This project explores the application of Machine Learning (ML) and Deep Learning (DL) techniques to perform sentiment analysis on movie reviews. The goal is to automatically classify the sentiment of written movie reviews as positive or negative, which can help in understanding audience preferences and improve film marketing strategies.
- Jerry Yang
- Ngu JiaHao
- Roydon Tay
- Felise Leow
We evaluated various ML and DL models using Python libraries like Scikit-Learn and PyTorch on a dataset of movie reviews. The techniques include:
- Text preprocessing
- Feature Extraction for ML methods (TF-IDF and Count Vectorizer)
- Random Forest, Multinomial Naive Bayes, and Logistic Regression
- BERT and DistilBERT for advanced text representations
The dataset comprises user-generated movie reviews collected from various online platforms. Reviews were preprocessed to remove noise and formatted using techniques such as tokenization, lemmatization, and removal of stopwords. Experiements were conducted for 8-class, 3-class and 2-class classification for ML methods, and 8-class and 2-class for DL, with 2-class yielding highest accuracies in both cases.
Details and discussions about methods used, results and related studies can be found in our project report.
We performed n-gram analysis to identify common phrases in positive and negative reviews. Visualisation plots such as boxplots, countplots and word clouds were used to understand class distribution, conduct feature analysis, and handle outliers in the data.
We trained and experimented the following models:
- Random Forest Classifier: An ensemble model to reduce overfitting and improve accuracy.
- Multinomial Naive Bayes: A probabilistic model ideal for text data classification.
- Logistic Regression: Baseline model for binary classification tasks. Model performance was enhanced using hyperparameter tuning with GridSearchCV and RandomizedSearchCV.
Our DL approach involved fine-tuning DistilBERT, a lighter version of BERT that retains most of the original model's predictive power but is less resource-intensive.
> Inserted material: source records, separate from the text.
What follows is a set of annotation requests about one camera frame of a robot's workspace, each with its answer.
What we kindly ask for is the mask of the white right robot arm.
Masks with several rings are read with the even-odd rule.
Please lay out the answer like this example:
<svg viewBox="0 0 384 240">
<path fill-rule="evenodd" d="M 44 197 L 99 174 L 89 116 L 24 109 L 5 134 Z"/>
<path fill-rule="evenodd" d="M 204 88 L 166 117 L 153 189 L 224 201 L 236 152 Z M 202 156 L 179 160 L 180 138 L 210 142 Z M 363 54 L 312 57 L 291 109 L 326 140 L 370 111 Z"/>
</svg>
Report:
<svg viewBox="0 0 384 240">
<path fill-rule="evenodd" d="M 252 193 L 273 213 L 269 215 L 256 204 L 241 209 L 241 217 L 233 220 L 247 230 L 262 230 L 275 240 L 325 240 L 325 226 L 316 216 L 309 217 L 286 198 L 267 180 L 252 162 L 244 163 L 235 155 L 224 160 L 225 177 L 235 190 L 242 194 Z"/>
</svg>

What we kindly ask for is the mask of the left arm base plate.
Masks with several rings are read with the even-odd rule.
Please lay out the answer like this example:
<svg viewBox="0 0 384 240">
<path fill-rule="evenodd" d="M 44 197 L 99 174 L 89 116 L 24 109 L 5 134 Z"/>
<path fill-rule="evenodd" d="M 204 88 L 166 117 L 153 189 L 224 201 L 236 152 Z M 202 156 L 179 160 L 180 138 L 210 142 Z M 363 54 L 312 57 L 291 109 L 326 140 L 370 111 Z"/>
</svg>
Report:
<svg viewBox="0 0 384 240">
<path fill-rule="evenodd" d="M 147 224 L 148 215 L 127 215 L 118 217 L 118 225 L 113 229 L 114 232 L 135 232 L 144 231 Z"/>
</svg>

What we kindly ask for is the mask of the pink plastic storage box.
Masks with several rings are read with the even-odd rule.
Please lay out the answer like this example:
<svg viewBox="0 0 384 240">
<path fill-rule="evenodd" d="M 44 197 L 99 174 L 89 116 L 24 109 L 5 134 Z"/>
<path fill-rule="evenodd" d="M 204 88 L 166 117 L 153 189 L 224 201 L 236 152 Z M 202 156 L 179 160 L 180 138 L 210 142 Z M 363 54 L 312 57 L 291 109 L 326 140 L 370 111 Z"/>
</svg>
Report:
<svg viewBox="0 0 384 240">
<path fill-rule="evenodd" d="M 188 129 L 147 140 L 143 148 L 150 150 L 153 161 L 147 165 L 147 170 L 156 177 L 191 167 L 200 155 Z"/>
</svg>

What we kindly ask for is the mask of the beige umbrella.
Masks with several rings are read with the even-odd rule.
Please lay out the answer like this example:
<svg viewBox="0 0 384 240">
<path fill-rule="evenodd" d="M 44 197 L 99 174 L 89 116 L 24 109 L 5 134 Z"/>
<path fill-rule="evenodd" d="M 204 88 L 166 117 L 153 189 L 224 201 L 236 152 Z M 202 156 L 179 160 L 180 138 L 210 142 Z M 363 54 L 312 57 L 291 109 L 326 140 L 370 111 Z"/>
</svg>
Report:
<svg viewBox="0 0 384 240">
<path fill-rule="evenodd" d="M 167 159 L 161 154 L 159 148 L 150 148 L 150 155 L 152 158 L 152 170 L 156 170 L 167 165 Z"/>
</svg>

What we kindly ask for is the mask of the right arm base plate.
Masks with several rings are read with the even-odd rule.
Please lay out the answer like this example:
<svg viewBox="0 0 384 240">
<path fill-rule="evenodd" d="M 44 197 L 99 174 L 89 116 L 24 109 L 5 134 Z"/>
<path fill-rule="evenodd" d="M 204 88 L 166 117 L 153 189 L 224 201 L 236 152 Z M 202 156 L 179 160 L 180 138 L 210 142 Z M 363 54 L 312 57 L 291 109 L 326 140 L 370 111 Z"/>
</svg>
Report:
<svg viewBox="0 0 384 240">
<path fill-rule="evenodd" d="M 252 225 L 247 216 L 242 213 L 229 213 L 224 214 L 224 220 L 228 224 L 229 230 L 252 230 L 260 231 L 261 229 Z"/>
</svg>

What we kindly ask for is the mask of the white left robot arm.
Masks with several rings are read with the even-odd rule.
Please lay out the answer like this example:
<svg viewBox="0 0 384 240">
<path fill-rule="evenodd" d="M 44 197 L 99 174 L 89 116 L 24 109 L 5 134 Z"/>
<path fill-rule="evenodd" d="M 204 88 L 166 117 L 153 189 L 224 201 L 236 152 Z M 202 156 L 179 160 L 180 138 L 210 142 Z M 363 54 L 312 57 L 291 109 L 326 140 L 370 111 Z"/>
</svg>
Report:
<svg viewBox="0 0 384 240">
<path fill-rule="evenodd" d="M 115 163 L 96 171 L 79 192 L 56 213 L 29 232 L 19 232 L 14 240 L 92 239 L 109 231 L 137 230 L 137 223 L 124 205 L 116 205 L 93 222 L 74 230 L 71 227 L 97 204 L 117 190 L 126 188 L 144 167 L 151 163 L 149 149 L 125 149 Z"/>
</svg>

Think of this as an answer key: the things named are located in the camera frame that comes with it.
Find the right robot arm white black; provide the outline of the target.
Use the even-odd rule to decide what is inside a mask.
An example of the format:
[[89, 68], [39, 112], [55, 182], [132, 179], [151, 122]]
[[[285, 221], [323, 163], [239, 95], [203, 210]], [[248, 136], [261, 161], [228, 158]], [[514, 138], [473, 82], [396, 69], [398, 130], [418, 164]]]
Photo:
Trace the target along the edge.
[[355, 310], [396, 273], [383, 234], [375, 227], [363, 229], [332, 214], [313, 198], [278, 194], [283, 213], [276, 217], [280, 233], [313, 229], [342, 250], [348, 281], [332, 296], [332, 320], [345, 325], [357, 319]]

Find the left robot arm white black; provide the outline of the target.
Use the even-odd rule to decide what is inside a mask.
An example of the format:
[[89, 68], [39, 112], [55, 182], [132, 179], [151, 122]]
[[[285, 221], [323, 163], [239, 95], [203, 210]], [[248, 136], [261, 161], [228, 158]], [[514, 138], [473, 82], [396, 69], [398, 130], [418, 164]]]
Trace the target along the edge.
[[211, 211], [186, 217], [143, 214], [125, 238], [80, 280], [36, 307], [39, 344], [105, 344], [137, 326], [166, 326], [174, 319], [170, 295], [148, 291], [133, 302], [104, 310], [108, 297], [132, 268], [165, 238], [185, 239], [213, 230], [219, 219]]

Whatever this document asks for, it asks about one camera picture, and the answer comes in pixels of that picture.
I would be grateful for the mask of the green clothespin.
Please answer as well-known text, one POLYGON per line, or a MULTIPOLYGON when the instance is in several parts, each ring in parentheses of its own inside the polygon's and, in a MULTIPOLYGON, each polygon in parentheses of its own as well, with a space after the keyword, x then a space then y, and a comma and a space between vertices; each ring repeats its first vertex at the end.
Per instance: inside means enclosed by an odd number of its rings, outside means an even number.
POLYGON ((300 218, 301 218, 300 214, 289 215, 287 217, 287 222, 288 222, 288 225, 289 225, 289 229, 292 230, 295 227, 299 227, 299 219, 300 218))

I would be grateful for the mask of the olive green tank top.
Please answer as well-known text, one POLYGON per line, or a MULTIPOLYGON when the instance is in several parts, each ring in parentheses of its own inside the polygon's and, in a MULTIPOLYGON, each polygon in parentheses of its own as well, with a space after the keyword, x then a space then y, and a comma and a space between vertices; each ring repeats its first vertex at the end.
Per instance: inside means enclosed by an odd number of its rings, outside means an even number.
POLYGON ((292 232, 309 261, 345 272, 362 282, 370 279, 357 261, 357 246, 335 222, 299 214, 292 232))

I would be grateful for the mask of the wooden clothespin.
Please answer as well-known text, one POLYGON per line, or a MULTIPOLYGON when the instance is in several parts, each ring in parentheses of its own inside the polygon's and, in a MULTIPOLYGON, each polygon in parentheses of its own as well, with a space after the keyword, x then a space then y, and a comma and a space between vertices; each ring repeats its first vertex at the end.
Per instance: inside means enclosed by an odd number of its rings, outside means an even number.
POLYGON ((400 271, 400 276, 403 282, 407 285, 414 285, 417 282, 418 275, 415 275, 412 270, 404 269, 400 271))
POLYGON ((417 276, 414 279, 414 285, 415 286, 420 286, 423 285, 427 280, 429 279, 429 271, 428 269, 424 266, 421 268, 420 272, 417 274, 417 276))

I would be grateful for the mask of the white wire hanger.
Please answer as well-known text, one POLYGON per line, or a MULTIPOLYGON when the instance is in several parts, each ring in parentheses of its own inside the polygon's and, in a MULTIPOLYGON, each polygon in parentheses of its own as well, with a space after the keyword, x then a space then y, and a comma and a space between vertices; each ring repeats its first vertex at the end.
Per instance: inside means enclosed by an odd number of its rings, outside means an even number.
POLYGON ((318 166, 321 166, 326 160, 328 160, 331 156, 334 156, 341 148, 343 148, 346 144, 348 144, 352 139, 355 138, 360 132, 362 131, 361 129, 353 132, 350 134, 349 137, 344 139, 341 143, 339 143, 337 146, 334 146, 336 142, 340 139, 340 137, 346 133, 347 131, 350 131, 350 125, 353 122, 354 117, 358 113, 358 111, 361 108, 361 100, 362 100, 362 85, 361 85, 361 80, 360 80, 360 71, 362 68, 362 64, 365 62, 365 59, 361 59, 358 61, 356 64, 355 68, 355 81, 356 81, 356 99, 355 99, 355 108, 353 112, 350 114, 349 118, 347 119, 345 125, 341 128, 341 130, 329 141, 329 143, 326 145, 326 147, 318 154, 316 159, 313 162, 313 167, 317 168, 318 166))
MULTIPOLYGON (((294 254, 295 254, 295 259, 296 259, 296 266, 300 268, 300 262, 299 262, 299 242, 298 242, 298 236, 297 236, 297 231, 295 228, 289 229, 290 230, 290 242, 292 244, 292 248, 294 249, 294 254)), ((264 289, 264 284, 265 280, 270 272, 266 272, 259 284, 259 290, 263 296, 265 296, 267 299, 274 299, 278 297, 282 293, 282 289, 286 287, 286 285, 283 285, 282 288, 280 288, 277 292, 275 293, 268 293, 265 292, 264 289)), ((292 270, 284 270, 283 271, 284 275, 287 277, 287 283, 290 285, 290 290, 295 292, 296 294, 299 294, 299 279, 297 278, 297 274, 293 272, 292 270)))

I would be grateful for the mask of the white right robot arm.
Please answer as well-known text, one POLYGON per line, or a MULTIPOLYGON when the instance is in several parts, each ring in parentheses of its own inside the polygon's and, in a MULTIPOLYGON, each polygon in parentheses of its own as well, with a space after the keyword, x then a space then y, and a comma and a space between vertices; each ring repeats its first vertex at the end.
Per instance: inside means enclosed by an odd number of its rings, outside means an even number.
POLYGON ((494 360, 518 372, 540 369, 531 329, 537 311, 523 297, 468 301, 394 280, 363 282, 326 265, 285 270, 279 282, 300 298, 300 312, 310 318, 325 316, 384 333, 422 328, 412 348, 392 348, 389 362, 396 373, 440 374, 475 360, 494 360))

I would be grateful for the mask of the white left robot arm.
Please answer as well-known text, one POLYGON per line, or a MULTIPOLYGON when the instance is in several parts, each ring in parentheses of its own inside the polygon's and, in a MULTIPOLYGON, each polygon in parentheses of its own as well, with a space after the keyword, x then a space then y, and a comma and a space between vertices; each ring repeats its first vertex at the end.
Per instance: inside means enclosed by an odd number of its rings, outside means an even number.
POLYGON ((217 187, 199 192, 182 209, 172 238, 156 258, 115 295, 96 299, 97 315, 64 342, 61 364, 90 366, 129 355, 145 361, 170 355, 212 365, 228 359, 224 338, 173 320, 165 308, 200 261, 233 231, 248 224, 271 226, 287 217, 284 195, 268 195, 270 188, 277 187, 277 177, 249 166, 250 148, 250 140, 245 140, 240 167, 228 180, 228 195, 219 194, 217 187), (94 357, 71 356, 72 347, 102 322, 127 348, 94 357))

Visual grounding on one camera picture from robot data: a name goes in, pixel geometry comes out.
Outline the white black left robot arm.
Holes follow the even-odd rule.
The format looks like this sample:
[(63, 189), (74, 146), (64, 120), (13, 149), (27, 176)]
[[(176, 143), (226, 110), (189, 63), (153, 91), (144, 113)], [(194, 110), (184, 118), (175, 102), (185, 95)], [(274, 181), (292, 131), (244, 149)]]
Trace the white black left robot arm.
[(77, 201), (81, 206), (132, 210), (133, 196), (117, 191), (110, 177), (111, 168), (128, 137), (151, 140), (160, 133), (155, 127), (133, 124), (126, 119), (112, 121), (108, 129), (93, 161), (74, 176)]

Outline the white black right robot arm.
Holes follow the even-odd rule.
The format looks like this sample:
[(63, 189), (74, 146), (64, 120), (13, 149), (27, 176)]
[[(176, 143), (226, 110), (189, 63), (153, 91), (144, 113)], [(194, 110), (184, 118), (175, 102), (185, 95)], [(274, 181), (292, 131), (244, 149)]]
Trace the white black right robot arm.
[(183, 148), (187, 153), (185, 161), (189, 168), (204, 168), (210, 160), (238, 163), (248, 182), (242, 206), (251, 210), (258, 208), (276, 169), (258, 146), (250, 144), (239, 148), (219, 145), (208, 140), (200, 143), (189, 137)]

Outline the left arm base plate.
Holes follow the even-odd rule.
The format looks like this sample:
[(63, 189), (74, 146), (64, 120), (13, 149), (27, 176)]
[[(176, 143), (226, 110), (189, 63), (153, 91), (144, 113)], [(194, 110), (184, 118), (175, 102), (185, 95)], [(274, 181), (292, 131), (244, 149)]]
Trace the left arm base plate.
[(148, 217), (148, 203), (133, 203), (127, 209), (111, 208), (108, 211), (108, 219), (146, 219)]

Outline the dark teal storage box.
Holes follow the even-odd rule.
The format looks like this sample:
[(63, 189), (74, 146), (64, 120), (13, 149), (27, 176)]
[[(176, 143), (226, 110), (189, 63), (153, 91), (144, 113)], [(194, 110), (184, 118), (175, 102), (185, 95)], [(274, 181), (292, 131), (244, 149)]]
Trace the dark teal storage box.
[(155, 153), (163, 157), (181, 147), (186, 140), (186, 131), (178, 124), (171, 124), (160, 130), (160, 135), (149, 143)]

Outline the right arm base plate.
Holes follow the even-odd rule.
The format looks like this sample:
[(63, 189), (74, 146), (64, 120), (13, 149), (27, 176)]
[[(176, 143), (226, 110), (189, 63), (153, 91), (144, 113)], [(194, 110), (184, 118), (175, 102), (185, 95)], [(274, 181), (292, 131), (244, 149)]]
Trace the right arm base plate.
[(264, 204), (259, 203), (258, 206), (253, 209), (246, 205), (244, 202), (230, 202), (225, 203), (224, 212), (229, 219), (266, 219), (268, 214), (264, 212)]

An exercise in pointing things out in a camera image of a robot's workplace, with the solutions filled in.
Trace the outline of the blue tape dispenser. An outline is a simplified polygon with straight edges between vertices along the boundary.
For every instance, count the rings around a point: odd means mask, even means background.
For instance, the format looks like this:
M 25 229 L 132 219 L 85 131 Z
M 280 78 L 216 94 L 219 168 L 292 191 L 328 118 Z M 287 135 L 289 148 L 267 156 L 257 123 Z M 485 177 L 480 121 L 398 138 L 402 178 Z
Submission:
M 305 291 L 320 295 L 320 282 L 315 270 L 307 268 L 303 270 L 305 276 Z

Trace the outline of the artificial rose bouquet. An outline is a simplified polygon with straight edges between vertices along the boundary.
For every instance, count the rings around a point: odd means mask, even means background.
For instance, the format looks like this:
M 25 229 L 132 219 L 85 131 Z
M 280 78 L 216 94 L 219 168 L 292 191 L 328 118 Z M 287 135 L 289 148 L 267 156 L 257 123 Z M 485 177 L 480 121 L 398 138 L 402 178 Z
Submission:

This allows us to handle larger data sets more efficiently with limited computation resources. Bayesian optimisation was used for hyperparameter tuning of learning rate and dropout value.
Our models achieved the following accuracy:
Model | Accuracy |
---|---|
Best ML Model (Logistic Regression with TF-IDF) | 91.0% |
Best DL Model (DistilBERT with finetuning) | 93.0% |
Detailed performance metrics including precision, recall, and F1-score are available in the results section of the project report in this repository.
To replicate our findings or use the models:
Clone this repository. Install the required packages from requirements.txt. Run the Jupyter notebooks provided in the code/ directory to train the models on your data. Alternatively, you may run the notebooks on Google Colaboratory from the links in the respective notebooks.